» **What you will do**
Only the count should appear in your answer: how many lines of the data below contain the word "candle"?

### Supplied records

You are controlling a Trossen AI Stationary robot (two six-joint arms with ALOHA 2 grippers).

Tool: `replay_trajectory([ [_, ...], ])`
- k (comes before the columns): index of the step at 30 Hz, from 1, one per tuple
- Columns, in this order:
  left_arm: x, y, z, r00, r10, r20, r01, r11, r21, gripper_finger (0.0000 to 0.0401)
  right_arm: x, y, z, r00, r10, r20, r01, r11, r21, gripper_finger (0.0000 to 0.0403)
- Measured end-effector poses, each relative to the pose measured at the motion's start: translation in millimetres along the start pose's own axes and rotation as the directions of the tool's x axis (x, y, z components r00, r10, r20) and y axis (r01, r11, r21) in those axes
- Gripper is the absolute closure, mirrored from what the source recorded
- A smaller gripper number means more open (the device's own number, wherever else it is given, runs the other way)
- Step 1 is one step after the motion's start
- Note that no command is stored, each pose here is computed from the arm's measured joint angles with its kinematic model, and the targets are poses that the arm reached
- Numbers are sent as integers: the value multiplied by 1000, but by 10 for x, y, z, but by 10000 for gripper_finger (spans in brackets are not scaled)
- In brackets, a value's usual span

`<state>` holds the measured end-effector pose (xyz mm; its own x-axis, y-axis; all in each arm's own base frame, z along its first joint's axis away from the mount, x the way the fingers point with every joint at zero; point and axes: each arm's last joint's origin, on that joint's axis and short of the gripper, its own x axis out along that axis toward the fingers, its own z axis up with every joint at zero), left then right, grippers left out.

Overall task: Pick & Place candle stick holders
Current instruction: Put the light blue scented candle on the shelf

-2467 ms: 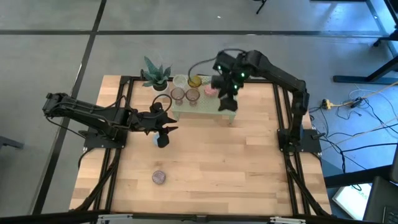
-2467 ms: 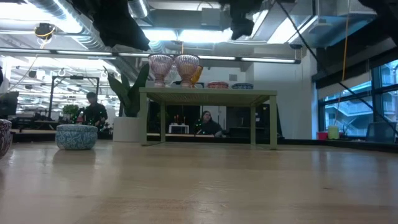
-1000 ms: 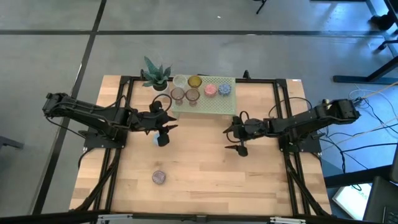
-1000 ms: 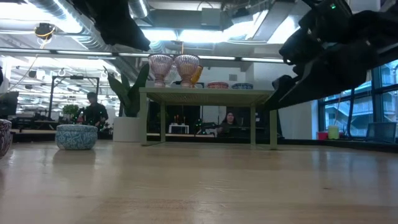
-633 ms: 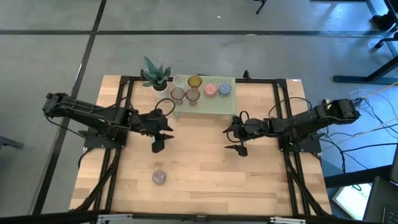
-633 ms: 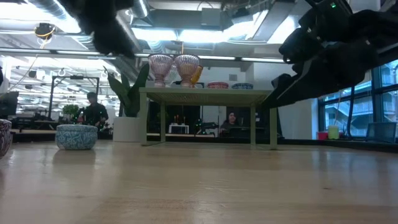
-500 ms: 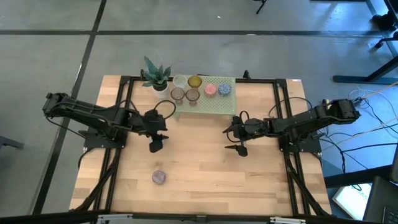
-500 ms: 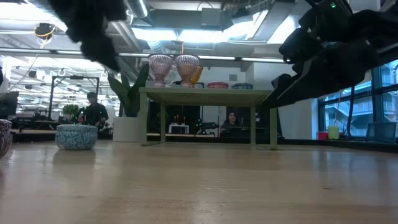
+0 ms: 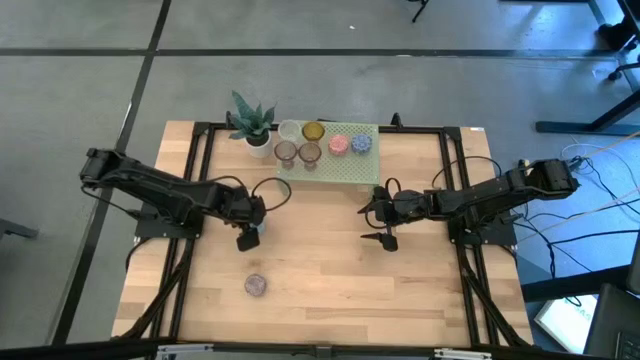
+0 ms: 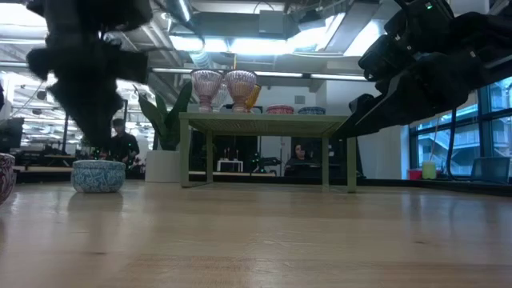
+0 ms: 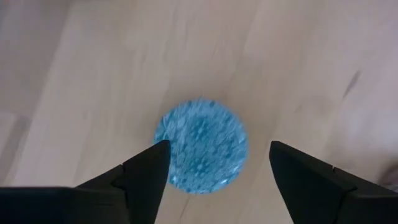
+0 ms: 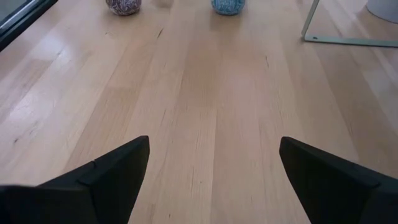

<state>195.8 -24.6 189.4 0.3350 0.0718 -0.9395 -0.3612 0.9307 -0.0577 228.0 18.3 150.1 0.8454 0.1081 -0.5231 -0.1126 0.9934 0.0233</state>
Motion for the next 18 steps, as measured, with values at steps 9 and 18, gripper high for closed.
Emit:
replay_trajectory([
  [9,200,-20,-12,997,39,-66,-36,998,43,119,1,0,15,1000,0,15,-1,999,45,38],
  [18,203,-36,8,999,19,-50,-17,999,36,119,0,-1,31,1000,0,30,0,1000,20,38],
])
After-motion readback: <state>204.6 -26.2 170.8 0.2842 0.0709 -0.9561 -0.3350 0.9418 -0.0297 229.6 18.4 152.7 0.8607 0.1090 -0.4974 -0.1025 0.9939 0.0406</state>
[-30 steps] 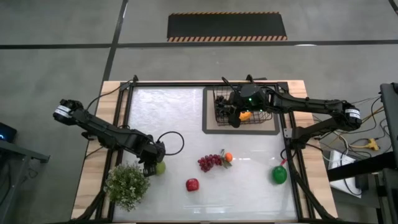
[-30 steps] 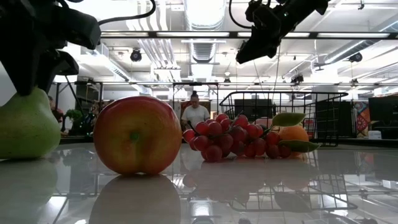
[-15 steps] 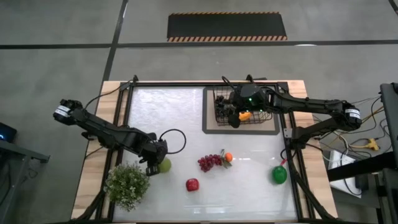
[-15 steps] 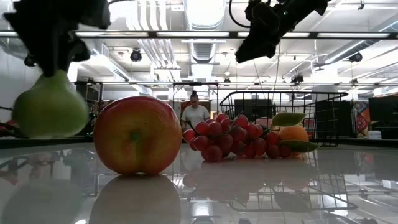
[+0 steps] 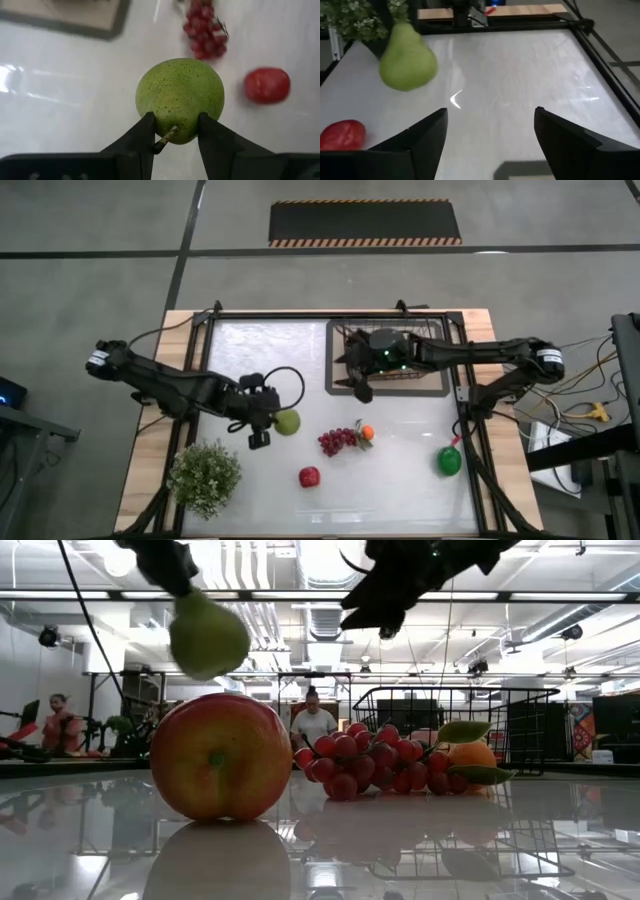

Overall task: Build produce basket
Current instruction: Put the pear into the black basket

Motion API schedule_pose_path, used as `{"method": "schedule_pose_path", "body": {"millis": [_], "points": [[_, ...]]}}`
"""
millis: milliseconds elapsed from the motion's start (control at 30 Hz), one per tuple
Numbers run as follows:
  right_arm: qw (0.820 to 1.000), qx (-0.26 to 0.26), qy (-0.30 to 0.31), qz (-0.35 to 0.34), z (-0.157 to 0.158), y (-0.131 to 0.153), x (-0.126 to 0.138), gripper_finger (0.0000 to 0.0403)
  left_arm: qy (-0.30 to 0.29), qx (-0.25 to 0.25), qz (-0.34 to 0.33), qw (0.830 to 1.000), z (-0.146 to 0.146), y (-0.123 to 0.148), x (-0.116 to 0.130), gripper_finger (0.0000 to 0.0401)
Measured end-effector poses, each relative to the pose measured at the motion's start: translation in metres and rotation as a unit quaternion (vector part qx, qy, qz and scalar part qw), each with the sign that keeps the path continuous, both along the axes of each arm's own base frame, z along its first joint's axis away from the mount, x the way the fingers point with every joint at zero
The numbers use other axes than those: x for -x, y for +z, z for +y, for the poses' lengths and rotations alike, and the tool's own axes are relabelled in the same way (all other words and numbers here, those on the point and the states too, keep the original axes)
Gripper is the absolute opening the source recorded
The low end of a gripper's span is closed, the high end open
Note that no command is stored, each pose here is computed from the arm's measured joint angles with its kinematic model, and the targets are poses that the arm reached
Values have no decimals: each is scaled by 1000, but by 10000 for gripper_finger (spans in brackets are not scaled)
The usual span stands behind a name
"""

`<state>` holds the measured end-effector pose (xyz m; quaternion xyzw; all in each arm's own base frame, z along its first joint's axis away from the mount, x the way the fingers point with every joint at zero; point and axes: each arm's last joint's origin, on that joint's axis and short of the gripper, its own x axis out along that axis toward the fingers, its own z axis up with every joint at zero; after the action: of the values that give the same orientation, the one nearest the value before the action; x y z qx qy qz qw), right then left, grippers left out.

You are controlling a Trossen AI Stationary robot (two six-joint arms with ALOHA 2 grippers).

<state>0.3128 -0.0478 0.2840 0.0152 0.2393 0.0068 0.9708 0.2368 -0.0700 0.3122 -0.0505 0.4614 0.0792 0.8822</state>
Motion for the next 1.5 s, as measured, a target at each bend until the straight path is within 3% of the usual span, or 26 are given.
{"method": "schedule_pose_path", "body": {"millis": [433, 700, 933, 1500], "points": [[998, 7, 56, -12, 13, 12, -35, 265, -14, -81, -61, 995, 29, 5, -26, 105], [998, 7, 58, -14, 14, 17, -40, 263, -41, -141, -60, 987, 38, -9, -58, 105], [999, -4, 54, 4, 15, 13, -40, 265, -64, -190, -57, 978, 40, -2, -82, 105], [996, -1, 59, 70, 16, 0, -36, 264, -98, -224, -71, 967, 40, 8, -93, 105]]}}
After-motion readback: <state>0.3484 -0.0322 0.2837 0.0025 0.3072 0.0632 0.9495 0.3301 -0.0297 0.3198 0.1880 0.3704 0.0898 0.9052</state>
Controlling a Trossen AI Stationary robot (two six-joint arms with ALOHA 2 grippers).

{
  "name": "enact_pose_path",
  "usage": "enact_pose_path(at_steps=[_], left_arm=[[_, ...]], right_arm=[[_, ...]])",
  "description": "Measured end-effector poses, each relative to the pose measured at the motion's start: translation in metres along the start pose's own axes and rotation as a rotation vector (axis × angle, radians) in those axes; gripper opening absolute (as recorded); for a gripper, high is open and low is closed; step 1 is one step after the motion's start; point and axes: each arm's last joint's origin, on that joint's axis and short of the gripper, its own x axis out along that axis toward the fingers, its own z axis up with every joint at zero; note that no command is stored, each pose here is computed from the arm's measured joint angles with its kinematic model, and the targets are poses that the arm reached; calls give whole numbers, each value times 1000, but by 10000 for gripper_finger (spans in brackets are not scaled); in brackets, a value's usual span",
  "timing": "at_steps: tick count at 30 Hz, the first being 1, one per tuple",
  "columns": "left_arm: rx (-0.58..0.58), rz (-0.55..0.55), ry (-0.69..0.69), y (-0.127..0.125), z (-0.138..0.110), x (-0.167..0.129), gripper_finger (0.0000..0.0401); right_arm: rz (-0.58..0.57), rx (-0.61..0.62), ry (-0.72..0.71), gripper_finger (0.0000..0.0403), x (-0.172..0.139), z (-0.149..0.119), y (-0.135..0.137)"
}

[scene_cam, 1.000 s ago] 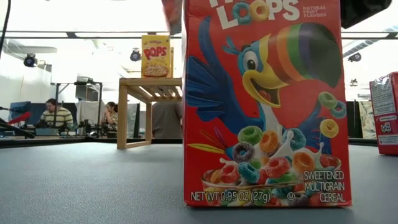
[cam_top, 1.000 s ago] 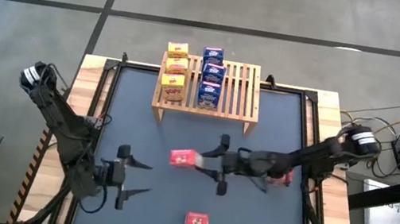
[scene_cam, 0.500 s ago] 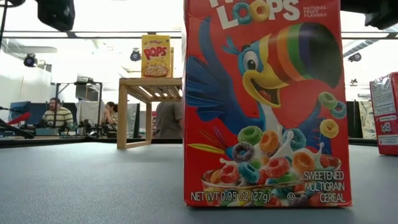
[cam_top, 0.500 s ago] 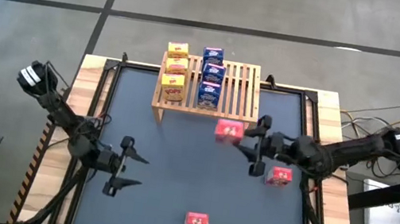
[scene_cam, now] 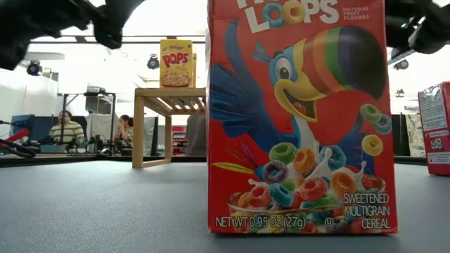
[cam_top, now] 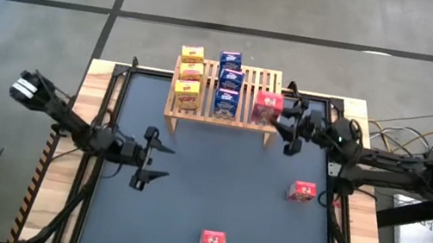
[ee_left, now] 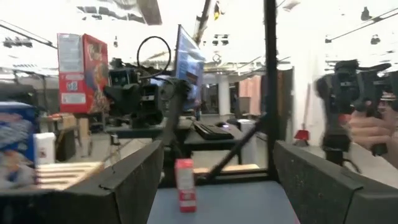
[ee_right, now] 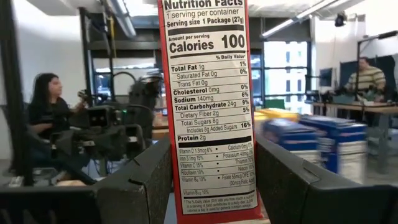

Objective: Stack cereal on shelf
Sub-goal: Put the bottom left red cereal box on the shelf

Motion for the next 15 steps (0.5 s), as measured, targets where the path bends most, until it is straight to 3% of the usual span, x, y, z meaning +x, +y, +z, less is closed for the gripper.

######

» **Answer section**
2